Perhaps the real problem is hubris. There have been so many things we thought we knew but didn’t. How many people reassured us Covid-19 would be just like flu? Or insisted that the only viable tests were naso-pharyngeal swabs, preferably administered by a trained clinician? Is that really the only way? After all, if Covid-19 is only detectable by sticking a piece of plastic practically into your brain, how can it be so infectious? We still don’t understand the dynamics of virus transmission. We still don’t know why around 80 per cent of transmissions are caused by just 10 per cent of cases, or why 2 per cent of individuals carry 90 per cent of the virus. If you live with someone diagnosed with Covid-19, the chances are that you won’t be infected (60 to 90 per cent of cohabitees don’t contract the virus). Yet in the right setting, a crowded bar for example, one person can infect scores of others. What makes a superspreader? How do we detect them? And what can we learn from the relatively low death rates in African countries, despite their meagre testing and limited access to hospitals?

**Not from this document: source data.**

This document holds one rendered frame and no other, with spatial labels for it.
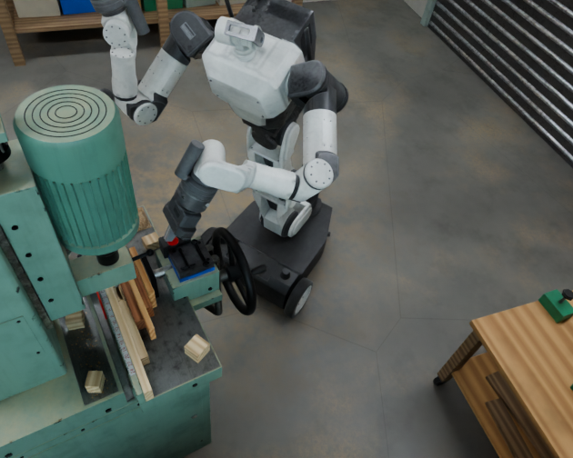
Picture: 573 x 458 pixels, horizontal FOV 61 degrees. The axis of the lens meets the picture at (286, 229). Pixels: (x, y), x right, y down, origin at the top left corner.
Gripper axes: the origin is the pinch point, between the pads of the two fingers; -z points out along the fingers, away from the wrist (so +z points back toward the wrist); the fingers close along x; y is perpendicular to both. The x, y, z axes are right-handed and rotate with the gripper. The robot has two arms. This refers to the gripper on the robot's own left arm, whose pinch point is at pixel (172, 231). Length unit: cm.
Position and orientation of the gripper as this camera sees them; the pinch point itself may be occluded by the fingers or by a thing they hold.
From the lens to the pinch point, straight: 130.3
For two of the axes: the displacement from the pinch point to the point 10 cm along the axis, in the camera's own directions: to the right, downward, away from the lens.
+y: -7.0, -0.5, -7.1
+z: 5.3, -7.1, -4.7
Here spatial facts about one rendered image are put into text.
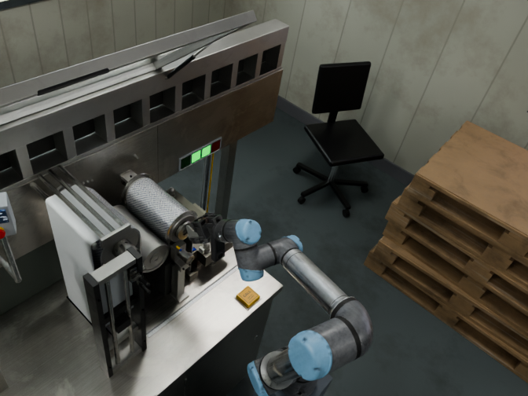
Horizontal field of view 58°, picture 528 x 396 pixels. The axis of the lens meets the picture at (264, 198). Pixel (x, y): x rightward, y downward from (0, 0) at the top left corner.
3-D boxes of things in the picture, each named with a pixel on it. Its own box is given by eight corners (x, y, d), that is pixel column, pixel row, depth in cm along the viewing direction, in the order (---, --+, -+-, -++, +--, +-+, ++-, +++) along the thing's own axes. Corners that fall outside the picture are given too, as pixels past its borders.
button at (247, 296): (247, 309, 191) (248, 305, 190) (235, 298, 194) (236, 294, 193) (259, 298, 196) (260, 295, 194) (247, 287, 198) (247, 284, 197)
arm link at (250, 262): (278, 273, 150) (271, 240, 148) (247, 284, 145) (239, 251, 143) (266, 269, 157) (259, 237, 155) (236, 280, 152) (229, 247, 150)
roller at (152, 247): (143, 278, 169) (141, 257, 161) (100, 236, 179) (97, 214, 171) (169, 260, 176) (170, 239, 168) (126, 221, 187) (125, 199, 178)
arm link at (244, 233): (247, 250, 142) (240, 222, 141) (225, 248, 150) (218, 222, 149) (265, 242, 147) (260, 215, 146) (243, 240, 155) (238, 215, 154)
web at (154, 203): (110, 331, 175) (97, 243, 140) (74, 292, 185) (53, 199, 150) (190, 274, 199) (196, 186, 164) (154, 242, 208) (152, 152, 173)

That we are still scrambling to answer these questions is deeply worrying, not just because it shows we aren’t ready for the next pandemic. The virus has revealed the depth of our ignorance when it comes to the biology of genomes. I’ve written too many grant applications where I’ve stated confidently that we will be able to determine the function of a gene with a DNA sequence much bigger than that of Sars-CoV-2. If we can’t even work out how Sars-CoV-2 works, what chance do we have with the mammalian genome? Let’s hope none of my grant reviewers reads this.